La decisión fue confirmada por autoridades del Servicio de
Migraciones, que descartaron avanzar con un esquema de regularización masiva.
El plan había sido promovido durante la presidencia de Gabriel Boric como parte
de un relevamiento para identificar a quienes ingresaron por pasos no
habilitados.
Cambio de rumbo en la política migratoria
La nueva administración, encabezada por José Antonio Kast,
sostiene que priorizará medidas más estrictas frente a la migración irregular.
Entre sus objetivos, se incluye reforzar controles y avanzar con iniciativas
legales para desalentar el ingreso sin documentación.
Desde el Gobierno señalaron que parte de las personas
incluidas en el proceso previo registran antecedentes delictivos, lo que fue
utilizado como argumento para frenar la regularización.
Actualmente, se estima que en Chile viven más de 300.000
migrantes en situación irregular, en su mayoría de origen venezolano.
Nuevas leyes y control en fronteras
El Ejecutivo anticipó que enviará al Congreso proyectos
para endurecer el marco legal. Uno de ellos buscará sancionar a quienes
faciliten el ingreso irregular, mientras que otro propondrá tipificar como
delito el cruce ilegal de fronteras.
Además, se avanza con un plan de infraestructura en el
norte del país, especialmente en zonas limítrofes con Perú, que incluye
barreras físicas, mayor presencia militar y el uso de tecnología de vigilancia
como drones y sensores.
El despliegue forma parte de una estrategia más amplia para
reforzar la seguridad en áreas críticas.
Impacto social y debate abierto
La suspensión del proceso generó preocupación entre
migrantes que habían participado del empadronamiento con la expectativa de
regularizar su situación. Organizaciones sociales advierten sobre el aumento de
la vulnerabilidad y la falta de alternativas.
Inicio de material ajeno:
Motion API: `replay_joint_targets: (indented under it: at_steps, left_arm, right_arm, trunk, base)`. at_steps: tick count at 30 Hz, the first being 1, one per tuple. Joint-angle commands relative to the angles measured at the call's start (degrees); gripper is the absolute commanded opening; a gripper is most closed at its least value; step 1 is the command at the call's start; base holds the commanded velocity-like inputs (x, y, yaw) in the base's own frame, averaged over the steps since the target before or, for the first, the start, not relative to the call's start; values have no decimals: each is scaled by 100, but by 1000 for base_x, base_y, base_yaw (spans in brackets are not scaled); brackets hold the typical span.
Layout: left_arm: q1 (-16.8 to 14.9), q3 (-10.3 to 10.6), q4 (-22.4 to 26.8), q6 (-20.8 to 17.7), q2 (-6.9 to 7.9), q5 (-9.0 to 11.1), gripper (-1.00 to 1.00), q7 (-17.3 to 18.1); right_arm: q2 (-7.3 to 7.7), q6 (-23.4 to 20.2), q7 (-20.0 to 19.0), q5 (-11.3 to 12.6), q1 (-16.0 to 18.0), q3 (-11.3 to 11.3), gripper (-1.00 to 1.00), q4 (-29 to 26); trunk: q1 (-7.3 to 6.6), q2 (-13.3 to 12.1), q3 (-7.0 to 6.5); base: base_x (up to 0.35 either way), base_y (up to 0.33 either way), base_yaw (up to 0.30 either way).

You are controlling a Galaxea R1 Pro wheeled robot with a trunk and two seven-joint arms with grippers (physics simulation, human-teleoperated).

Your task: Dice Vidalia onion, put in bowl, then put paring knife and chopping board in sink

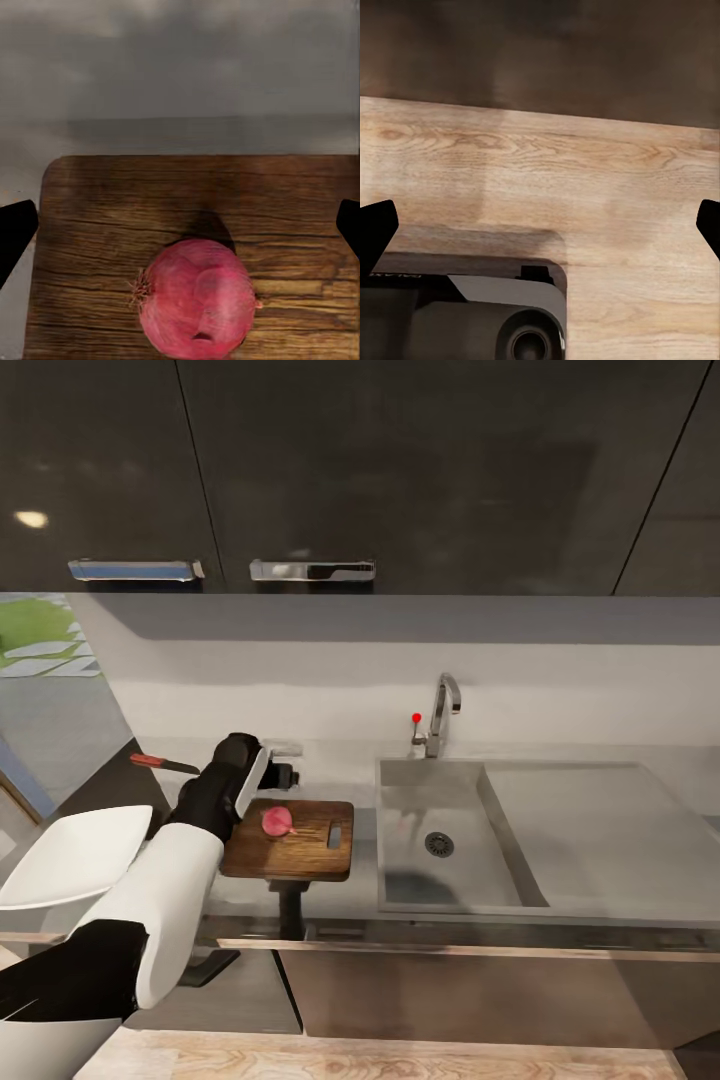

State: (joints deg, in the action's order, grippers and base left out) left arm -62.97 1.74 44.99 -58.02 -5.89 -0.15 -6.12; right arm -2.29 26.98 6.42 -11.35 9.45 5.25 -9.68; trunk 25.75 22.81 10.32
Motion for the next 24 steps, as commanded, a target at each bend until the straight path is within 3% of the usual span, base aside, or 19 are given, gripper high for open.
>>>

El Gobierno, por su parte, vincula el endurecimiento de las
políticas migratorias con la necesidad de combatir el crimen organizado y el
narcotráfico, aunque Chile mantiene una de las tasas de homicidios más bajas de
la región.
Mientras avanza el debate legislativo, el enfoque
migratorio del país queda en el centro de la discusión pública, con impacto
directo en miles de personas.
Qué puede pasar ahora
En las próximas semanas, el Congreso deberá analizar los
proyectos enviados por el Ejecutivo, mientras continúa la implementación de
medidas en frontera. La definición de este nuevo esquema marcará el rumbo de la
política migratoria chilena en el corto y mediano plazo.